■ YOUR OBJECTIVE: Output everything in the data exactly, leaving the pictures out.
......
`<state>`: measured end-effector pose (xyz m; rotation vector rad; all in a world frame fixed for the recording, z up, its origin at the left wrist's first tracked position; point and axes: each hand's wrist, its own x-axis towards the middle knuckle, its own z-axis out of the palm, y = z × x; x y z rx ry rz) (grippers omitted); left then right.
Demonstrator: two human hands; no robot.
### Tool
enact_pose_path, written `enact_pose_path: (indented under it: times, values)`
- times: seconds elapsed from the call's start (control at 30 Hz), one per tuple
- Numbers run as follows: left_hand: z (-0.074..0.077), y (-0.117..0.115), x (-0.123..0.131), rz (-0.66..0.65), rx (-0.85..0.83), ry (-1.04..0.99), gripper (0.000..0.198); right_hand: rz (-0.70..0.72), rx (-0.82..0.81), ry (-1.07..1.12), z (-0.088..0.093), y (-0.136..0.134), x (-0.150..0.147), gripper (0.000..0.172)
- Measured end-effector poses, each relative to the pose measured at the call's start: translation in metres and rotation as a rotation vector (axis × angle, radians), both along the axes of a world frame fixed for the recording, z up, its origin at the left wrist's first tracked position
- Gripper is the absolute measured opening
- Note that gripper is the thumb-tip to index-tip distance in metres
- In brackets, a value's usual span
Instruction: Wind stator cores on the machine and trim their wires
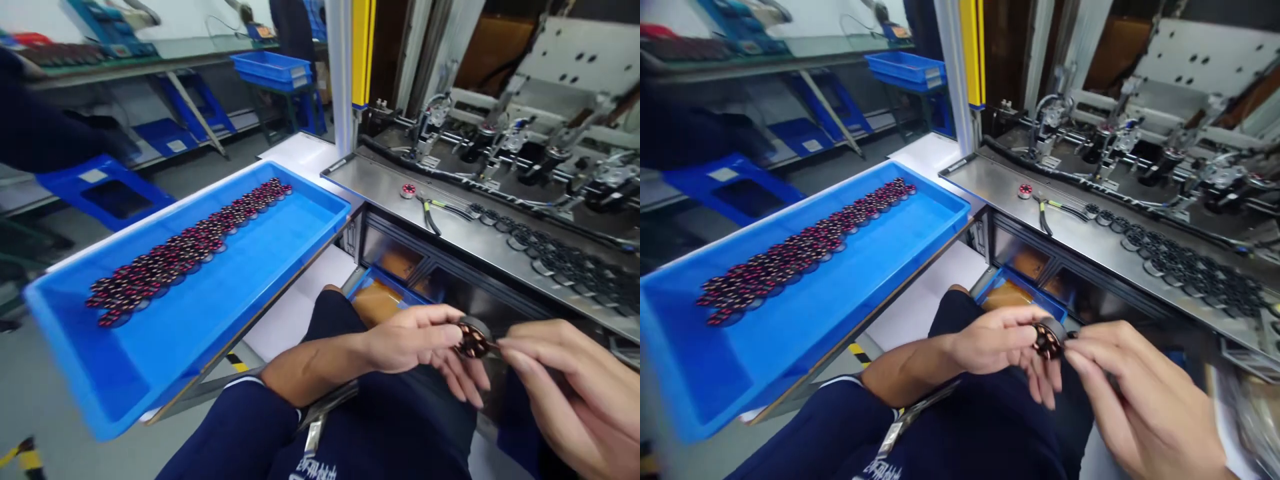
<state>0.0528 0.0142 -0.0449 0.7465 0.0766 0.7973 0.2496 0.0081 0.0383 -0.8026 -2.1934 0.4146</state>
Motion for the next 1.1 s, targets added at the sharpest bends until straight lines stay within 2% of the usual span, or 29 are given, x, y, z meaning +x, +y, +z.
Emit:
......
■ ANSWER BOX:
`<state>`: measured end-effector pose (xyz m; rotation vector rad; all in a world frame fixed for the recording, z up, its origin at the left wrist's first tracked position; point and axes: each hand's wrist, its own x-axis towards the middle knuckle, its own z-axis out of the palm, y = z × x; x y z rx ry rz) (grippers omitted); left then right.
Demonstrator: two human hands; no robot.
### Tool
enact_pose_path, written `enact_pose_path: (indented under it: times, values)`
- times: seconds elapsed from the call's start (control at 30 Hz), one per tuple
- Numbers run as follows: left_hand: z (-0.074..0.077), y (-0.117..0.115), x (-0.123..0.131), rz (-0.66..0.65), rx (-0.85..0.83), ry (-1.04..0.99), gripper (0.000..0.198); right_hand: rz (-0.70..0.72), rx (-0.82..0.81), ry (-1.07..1.12), z (-0.088..0.093), y (-0.136..0.134), x (-0.150..0.147), gripper (0.000..0.172)
- Measured end-effector poses, each relative to the pose measured at the call's start: translation in metres and rotation as a rotation vector (axis × angle, radians), both along the axes of a world frame fixed for the recording, z up, its origin at the left wrist's first tracked position
- Gripper is the absolute measured opening
- Note that gripper is the thumb-tip to index-tip distance in metres
- In brackets, a value's usual span
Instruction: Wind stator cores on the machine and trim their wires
<state>0.0528 0.0142 -0.0449 0.7465 0.0766 0.7973 0.2496 0.0081 0.0383 -0.8026 -2.1934 0.4146</state>
Motion for the next 1.1 s, targets added at the sharpest bends until straight lines stay within 2% of the usual span, or 29 are given, x, y, z meaning +x, +y, +z.
Emit:

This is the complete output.